▶ [Exercise]: Both the line containing "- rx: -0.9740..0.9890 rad" and the line containing "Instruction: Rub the" belong to the span. Output exactly that span from the listing below, and nothing outside it.

▶ [Source data]:
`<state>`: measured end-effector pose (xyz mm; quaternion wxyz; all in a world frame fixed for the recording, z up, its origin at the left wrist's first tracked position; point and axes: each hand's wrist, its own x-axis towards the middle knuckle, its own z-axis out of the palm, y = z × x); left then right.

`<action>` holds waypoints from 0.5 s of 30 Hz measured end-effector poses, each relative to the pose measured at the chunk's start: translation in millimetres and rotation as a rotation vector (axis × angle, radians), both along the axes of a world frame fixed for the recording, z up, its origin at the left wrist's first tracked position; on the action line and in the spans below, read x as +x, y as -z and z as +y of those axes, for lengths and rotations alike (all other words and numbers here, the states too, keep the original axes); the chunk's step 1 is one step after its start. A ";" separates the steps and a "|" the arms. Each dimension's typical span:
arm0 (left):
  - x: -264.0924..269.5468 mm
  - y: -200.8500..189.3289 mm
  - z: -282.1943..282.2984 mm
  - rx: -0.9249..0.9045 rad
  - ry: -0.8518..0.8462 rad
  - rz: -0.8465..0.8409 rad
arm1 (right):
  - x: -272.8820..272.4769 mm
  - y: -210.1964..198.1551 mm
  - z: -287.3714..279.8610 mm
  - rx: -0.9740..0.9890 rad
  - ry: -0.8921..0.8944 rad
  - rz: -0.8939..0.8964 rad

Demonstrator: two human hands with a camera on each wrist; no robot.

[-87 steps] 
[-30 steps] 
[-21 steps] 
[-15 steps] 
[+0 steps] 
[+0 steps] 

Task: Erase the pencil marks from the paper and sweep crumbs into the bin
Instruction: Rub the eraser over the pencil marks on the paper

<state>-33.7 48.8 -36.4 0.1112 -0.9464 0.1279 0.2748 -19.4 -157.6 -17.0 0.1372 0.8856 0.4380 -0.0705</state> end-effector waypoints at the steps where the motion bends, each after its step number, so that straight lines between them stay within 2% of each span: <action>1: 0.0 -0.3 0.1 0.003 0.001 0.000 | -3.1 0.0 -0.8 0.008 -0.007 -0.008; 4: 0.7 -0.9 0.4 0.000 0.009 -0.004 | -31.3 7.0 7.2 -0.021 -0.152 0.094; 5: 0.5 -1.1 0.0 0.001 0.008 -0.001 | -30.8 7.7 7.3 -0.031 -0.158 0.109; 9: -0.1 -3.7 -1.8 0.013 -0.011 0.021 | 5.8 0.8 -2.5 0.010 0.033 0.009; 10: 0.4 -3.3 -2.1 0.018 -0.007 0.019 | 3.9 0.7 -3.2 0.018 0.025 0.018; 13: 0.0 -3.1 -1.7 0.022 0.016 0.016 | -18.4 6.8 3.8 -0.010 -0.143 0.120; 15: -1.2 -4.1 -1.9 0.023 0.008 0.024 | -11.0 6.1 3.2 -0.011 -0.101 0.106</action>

▶ [Problem solution]:
  - rx: -0.9740..0.9890 rad
  - ry: -0.8921..0.8944 rad
  - rz: -0.8939..0.8964 rad

Demonstrator: two human hands with a camera on each wrist; no robot.

[-87 steps] 
[-30 steps] 
[-21 steps] 
[-15 steps] 
[+0 steps] 
[+0 steps] 

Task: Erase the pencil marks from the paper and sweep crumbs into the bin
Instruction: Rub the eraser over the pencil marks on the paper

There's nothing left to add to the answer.